At play here, too, is the explicit and implicit fetishization of Joe’s Asianness. It’s harder to call out because we often see this in the form of so-called yellow fever and the objectification of Asian women. But it happens to Asian men as well — usually in the form of an exoticization or emasculation.
Gracie isn’t the only one to fetishize Joe’s Asianness. As Elizabeth reviews the audition tapes for who might play Joe in the movie within a movie, she notes that the kids are “not sexy enough. You’ve seen him. He’s got this, like, quiet confidence. Even as a kid, I’m sure.” Equally, she is able to weaponize her white womanhood to seduce Joe herself.
The disturbing truth that underlies the entire movie (and Letourneau’s real-life crime) is that if Joe’s character had been a white girl and Gracie’s character had been an Asian man, the narrative would be received in a wildly different way. That dynamic would be practically inconceivable for most American audiences to accept as even plausible. There’s no way an emasculated Asian man teacher would’ve been able to manipulate and seduce a young white girl student — and even if he did, it’d be overtly predatory and unacceptable.
The relative acceptance of Gracie’s actions and motives — as well as the other characters’ treatment of Joe — reaffirms that Asian men are seen as “less than” in American society. Emasculated and fetishized, Asian men become passive tools to satisfy and satiate the whims and fancies of the white majority. We cook your food and clean your laundry as nameless, faceless, infinitely replaceable instruments of absolute servitude and silent acquiescence.

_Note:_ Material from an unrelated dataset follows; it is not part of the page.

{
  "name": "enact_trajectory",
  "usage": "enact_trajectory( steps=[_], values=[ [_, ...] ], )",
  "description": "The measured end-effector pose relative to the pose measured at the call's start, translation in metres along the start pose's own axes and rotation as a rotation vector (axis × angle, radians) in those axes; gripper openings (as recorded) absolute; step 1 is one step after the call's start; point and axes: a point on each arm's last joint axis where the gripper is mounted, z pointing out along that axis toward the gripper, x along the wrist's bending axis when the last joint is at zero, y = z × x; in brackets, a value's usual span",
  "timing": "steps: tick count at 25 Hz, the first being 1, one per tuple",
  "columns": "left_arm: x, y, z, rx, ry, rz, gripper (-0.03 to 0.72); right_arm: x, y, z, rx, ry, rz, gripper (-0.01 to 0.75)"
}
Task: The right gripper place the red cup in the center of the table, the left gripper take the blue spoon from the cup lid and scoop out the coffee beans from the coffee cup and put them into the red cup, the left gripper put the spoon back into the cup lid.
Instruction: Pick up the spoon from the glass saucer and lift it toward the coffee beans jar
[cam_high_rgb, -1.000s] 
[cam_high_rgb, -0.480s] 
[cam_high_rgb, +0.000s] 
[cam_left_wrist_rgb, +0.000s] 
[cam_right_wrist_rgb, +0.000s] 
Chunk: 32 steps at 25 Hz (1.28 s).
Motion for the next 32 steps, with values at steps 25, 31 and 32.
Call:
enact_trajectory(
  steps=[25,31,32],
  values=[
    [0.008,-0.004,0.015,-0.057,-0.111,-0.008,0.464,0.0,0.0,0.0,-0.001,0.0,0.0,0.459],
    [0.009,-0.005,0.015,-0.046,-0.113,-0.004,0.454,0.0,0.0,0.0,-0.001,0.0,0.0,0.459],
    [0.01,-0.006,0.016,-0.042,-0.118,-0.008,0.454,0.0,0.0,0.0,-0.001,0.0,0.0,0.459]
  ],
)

In the real world, Letourneau and Fualaau legally separated in 2019 after 14 years of marriage and two children together. She died from cancer in 2020 at the age of 58, leaving much of her estate to Fualaau. The ending of “May December” isn’t quite so conclusive. Rather, it leaves us with more questions worth exploring.
Conventional gender stereotypes played a central role in the media’s portrayal of the real-world story. Letourneau was presented as a social victim, and her relationship with Fualaau was often described in terms of love. Her criminal actions were almost excused in the court of public opinion, whereas Fualaau’s lived trauma is little more than a footnote. It’s her story that’s of primary interest, not his. Fualaau fades into the background, much like Joe does at the neighborhood barbecue, only brought up when it is convenient and he is needed to fulfill a task.
In “May December,” gender stereotypes equally take center stage. But the racial implications aren’t examined with nearly the same level of scrutiny. The power imbalance is attributed to the dynamic between an older woman and a teenage boy, and much less so to weaponized whiteness and subordinated Asianness.
We aren’t sure what happens to Gracie and Joe by the end of the film, though it feels like she still has his claws in him and he will continue to feel hopelessly trapped in their relationship. Because that’s what she wants, and what he wants never mattered anyhow.